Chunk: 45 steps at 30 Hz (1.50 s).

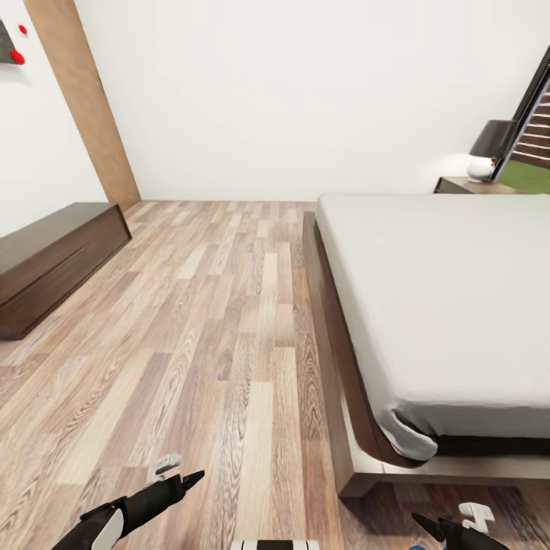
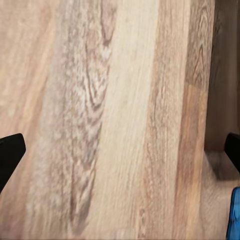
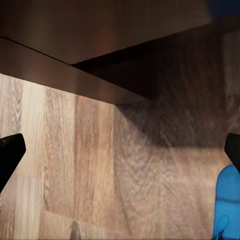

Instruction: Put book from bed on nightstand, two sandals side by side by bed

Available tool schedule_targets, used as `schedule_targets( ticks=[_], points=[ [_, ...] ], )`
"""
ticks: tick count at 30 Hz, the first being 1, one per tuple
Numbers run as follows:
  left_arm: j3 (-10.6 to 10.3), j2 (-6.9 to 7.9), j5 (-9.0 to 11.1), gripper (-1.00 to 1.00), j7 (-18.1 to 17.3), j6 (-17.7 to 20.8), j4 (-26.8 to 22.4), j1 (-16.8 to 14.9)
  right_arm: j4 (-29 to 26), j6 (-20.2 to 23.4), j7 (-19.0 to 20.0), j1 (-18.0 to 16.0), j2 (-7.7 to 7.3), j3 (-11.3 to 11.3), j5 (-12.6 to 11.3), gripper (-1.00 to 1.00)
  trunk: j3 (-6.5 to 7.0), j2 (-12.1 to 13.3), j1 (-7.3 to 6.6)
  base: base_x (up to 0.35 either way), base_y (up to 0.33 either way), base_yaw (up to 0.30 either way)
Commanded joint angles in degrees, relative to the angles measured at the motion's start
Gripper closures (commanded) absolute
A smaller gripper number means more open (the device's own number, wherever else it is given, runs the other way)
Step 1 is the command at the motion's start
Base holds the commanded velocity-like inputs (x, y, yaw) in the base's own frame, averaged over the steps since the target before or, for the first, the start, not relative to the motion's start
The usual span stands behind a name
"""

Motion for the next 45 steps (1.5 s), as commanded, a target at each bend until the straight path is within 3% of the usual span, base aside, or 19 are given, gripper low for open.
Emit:
schedule_targets(
  ticks=[1, 45],
  points=[
    [0.20, -0.02, 0.42, -1.00, -0.22, 0.59, 0.00, -0.02, 0.04, 0.34, 0.25, -0.03, 0.01, -0.11, -0.30, -1.00, 0.18, 0.00, -0.03, 0.000, 0.000, 0.000],
    [0.20, -0.03, 0.42, -1.00, -0.22, 0.54, 0.00, -0.01, 0.04, 0.34, 0.25, -0.02, 0.00, -0.11, -0.29, -1.00, 9.89, 0.98, -1.36, 0.000, 0.000, 0.000]
  ],
)
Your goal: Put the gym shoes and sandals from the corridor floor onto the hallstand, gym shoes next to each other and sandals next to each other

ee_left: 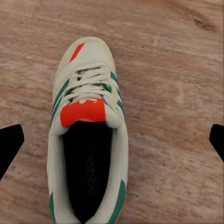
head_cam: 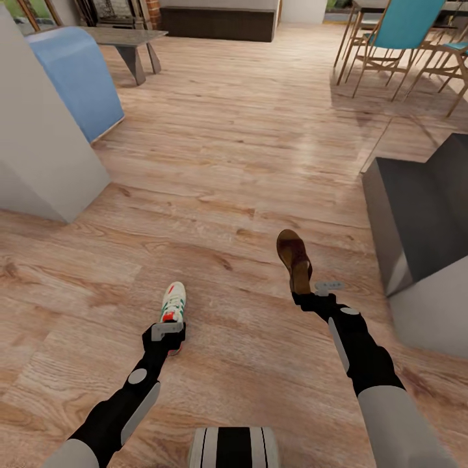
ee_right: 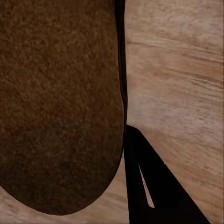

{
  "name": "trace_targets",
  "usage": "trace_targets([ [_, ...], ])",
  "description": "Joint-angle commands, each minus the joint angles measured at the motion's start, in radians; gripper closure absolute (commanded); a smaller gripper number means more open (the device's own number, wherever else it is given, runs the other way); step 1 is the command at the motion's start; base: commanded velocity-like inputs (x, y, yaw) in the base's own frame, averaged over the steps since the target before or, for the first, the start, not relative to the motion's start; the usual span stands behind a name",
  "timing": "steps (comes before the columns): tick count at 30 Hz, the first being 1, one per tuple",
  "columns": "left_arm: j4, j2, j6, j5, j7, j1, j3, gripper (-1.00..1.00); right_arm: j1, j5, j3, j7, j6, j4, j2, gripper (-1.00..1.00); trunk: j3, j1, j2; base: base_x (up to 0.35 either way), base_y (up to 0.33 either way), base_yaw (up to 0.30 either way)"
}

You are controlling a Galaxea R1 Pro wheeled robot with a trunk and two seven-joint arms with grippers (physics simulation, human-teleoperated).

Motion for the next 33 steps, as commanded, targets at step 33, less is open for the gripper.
trace_targets([
  [33,0.014,0.006,-0.094,0.012,0.008,-0.001,-0.001,-1.0,0.0,0.007,-0.003,0.006,0.006,-0.002,0.0,1.0,-0.107,0.01,-0.005,0.0,0.0,0.006],
])
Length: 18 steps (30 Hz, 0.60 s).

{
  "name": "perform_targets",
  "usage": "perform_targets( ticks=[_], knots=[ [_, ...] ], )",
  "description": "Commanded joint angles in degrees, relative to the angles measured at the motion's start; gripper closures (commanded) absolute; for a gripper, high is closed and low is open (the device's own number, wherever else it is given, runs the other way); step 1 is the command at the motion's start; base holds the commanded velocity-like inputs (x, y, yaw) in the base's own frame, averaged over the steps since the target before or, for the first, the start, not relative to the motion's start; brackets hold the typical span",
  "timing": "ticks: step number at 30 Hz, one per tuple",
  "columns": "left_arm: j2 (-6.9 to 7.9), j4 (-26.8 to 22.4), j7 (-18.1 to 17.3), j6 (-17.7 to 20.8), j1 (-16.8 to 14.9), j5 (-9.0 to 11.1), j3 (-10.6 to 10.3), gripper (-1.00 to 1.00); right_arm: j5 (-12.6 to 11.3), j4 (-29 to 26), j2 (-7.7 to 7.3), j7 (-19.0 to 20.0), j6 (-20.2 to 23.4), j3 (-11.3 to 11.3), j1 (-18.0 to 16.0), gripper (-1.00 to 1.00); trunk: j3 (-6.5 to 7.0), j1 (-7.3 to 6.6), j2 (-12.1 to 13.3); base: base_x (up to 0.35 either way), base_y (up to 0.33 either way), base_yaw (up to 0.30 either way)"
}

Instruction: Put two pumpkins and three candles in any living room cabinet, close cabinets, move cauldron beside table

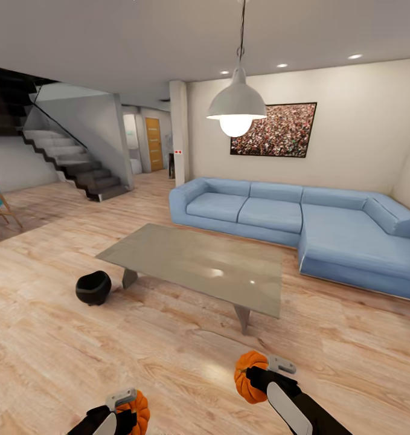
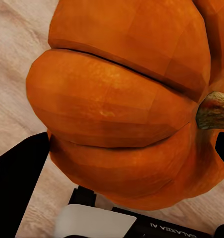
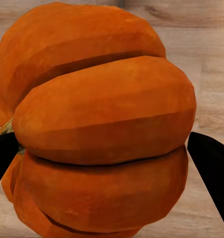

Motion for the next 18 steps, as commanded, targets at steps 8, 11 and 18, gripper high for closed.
perform_targets(
  ticks=[8,11,18],
  knots=[
    [0.01,-0.1,0.6,0.1,-0.1,0.6,-0.5,1.0,-0.1,-0.2,-0.08,-0.3,0.1,0.3,-0.1,1.0,-0.07,0.0,-0.1,0.0,0.0,0.278],
    [0.01,-0.1,0.6,0.1,-0.1,0.6,-0.5,1.0,-0.1,-0.1,-0.08,-0.3,0.1,1.9,-0.1,1.0,-0.07,0.0,-0.1,0.0,0.0,0.278],
    [0.01,-0.1,0.6,0.1,-0.1,0.6,-0.5,1.0,-0.1,-0.1,-0.08,-0.4,0.0,3.0,-0.1,1.0,-0.07,0.0,-0.1,0.0,0.0,0.278]
  ],
)
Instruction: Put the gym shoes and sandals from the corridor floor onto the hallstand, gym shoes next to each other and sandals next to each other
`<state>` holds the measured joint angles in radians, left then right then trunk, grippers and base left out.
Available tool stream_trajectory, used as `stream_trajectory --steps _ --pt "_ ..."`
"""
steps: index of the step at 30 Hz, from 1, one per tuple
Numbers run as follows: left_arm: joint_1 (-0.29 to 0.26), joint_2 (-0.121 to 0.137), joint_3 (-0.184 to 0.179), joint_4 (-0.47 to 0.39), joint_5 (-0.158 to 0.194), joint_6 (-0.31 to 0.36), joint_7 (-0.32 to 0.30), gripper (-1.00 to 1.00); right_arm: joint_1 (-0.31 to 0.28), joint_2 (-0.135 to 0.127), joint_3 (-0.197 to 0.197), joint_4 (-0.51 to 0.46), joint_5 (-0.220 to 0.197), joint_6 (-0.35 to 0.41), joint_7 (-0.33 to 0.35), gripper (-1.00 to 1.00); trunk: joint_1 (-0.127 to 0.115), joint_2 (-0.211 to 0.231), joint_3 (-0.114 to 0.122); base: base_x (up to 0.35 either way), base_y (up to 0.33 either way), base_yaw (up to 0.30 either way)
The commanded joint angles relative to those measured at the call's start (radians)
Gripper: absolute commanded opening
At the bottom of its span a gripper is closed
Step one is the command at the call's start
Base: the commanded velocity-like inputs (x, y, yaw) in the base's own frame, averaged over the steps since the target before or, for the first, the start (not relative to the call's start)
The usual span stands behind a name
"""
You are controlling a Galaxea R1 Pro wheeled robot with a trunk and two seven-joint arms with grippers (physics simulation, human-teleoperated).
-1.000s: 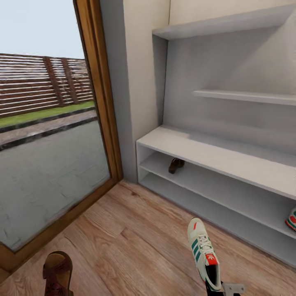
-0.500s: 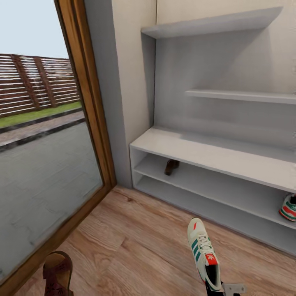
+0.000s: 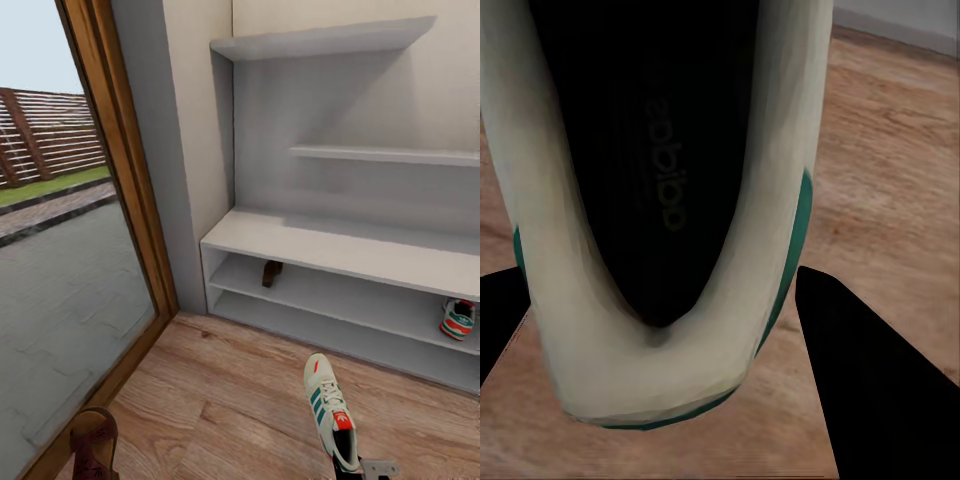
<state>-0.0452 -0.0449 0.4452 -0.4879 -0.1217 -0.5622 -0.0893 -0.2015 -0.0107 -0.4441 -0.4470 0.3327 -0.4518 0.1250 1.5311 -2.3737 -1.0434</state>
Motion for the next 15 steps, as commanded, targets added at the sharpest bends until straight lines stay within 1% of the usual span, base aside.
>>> stream_trajectory --steps 1,8,9,15 --pt "-0.001 -0.001 0.009 0.000 -0.012 -0.002 -0.006 -1.00 -0.001 0.001 -0.008 0.000 0.003 -0.004 0.009 -1.00 0.000 0.000 -0.001 0.025 0.315 -0.263" --pt "-0.001 -0.001 0.009 0.000 -0.012 -0.002 -0.007 -1.00 -0.001 0.000 -0.008 -0.001 0.003 -0.004 0.009 -1.00 0.000 0.000 -0.001 0.007 0.313 -0.263" --pt "-0.001 -0.001 0.009 0.000 -0.012 -0.002 -0.007 -1.00 -0.001 0.000 -0.008 -0.001 0.003 -0.004 0.009 -1.00 0.000 0.000 -0.001 0.001 0.197 -0.263" --pt "-0.001 -0.001 0.009 0.000 -0.013 -0.002 -0.007 -1.00 -0.001 0.000 -0.008 -0.001 0.003 -0.004 0.009 -1.00 0.000 0.000 -0.001 0.000 0.060 -0.263"
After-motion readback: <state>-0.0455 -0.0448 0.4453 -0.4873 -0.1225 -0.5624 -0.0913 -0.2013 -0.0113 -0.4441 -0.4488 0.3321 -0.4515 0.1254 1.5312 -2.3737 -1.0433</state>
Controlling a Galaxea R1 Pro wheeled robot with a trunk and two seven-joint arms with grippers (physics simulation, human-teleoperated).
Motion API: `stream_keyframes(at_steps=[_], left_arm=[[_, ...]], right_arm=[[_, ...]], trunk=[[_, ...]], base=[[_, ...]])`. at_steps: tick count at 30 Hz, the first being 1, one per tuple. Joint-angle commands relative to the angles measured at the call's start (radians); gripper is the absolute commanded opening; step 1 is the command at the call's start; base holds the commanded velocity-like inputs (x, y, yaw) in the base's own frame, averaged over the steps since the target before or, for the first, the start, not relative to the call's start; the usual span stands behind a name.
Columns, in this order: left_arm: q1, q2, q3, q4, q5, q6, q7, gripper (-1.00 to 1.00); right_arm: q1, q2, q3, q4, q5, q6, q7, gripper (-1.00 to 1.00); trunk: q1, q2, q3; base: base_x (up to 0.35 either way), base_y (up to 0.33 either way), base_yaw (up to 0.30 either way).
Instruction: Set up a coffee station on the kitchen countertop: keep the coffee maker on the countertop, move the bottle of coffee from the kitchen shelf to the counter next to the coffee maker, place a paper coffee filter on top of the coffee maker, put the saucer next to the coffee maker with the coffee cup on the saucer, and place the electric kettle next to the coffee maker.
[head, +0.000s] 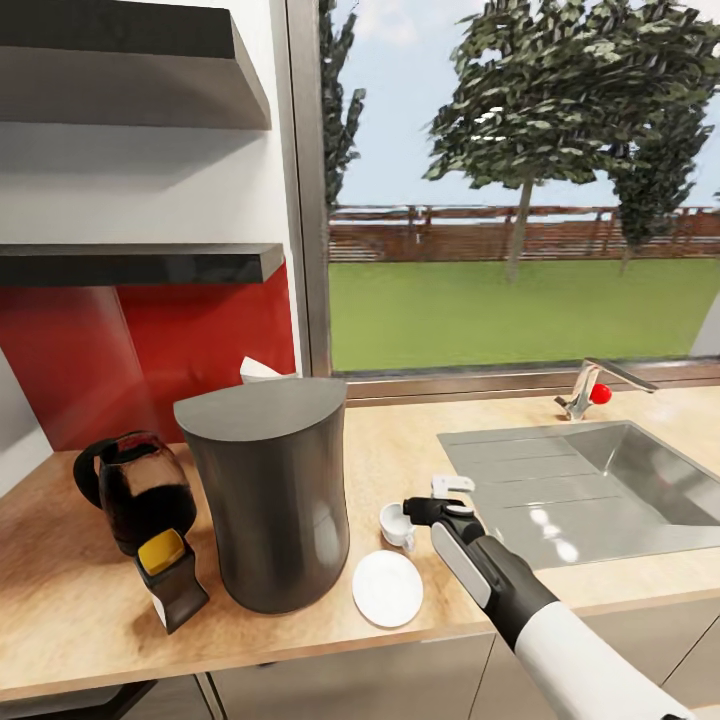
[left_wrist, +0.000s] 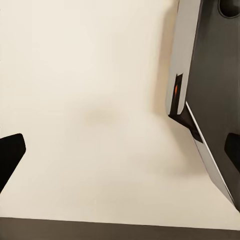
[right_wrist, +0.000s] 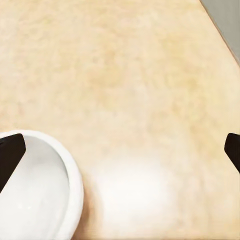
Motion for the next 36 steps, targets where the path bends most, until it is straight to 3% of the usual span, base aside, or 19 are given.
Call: stream_keyframes(at_steps=[1,8,15,36], left_arm=[[0.000,-0.001,0.008,-0.003,-0.009,-0.001,-0.007,1.00],[0.000,0.000,0.009,-0.003,-0.009,-0.001,-0.006,1.00],[0.000,0.000,0.009,-0.003,-0.009,-0.001,-0.006,1.00],[0.000,-0.002,0.007,-0.003,-0.009,-0.001,-0.006,1.00]], right_arm=[[-0.001,0.000,0.003,0.000,-0.007,0.002,-0.008,1.00],[-0.001,0.003,0.004,0.033,-0.007,0.001,0.001,1.00],[-0.001,0.026,0.004,0.087,-0.005,-0.001,0.035,1.00],[-0.001,0.027,0.003,0.093,-0.004,-0.001,0.037,1.00]], trunk=[[0.001,-0.002,-0.002],[0.001,-0.002,-0.002],[0.001,-0.002,-0.002],[0.001,-0.002,-0.002]], base=[[0.000,0.000,0.000],[0.000,0.000,0.000],[0.000,0.000,0.000],[0.000,0.014,0.000]])
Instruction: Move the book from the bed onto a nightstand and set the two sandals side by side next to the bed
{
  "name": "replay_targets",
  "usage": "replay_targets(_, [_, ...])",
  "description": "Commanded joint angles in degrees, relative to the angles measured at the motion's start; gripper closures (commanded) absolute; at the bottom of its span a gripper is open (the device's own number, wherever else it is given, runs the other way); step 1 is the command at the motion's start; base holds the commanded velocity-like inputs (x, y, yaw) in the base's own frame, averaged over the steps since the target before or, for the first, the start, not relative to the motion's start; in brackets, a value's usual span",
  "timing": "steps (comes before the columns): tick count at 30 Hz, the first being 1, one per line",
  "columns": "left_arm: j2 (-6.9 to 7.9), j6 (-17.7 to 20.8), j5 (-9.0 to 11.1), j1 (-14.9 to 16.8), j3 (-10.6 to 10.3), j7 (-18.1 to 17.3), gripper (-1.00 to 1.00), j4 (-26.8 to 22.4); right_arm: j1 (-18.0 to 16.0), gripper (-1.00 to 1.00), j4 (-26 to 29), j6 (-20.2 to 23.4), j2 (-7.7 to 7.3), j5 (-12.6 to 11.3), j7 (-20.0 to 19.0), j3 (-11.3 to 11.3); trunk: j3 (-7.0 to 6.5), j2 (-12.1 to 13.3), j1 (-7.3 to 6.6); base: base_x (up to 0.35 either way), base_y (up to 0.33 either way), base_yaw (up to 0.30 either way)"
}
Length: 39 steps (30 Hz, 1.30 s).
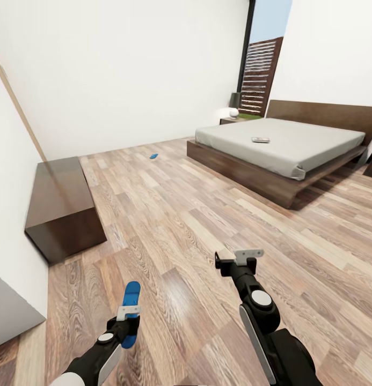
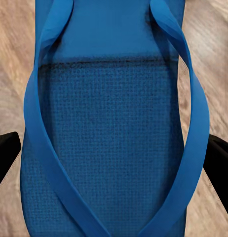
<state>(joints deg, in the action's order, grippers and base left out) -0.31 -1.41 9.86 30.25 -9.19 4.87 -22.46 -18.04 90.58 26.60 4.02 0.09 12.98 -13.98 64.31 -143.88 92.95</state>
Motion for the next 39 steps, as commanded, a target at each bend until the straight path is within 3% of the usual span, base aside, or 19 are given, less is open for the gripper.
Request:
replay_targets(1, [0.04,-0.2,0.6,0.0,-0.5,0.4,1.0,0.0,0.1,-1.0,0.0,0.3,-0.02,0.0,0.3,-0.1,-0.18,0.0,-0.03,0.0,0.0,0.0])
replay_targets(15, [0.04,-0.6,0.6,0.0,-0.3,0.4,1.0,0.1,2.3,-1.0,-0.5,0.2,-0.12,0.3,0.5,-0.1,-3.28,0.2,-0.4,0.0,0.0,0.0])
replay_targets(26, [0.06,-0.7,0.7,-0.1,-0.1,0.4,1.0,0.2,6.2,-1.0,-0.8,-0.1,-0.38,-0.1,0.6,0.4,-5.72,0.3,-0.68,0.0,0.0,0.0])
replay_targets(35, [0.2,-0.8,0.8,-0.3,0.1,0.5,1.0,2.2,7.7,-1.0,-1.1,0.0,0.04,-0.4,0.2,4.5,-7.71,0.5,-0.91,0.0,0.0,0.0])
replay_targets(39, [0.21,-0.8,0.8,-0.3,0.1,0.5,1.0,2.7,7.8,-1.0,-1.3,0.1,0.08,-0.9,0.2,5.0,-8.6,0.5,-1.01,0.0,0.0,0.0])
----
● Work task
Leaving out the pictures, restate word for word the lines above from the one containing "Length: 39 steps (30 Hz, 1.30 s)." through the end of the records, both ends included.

● The completed task
Length: 39 steps (30 Hz, 1.30 s).
<state>(joints deg, in the action's order, grippers and base left out) -0.31 -1.41 9.86 30.25 -9.19 4.87 -22.46 -18.04 90.58 26.60 4.02 0.09 12.98 -13.98 64.31 -143.88 92.95</state>
Motion for the next 39 steps, as commanded, a target at each bend until the straight path is within 3% of the usual span, base aside, or 19 are given, less is open for the gripper.
Request:
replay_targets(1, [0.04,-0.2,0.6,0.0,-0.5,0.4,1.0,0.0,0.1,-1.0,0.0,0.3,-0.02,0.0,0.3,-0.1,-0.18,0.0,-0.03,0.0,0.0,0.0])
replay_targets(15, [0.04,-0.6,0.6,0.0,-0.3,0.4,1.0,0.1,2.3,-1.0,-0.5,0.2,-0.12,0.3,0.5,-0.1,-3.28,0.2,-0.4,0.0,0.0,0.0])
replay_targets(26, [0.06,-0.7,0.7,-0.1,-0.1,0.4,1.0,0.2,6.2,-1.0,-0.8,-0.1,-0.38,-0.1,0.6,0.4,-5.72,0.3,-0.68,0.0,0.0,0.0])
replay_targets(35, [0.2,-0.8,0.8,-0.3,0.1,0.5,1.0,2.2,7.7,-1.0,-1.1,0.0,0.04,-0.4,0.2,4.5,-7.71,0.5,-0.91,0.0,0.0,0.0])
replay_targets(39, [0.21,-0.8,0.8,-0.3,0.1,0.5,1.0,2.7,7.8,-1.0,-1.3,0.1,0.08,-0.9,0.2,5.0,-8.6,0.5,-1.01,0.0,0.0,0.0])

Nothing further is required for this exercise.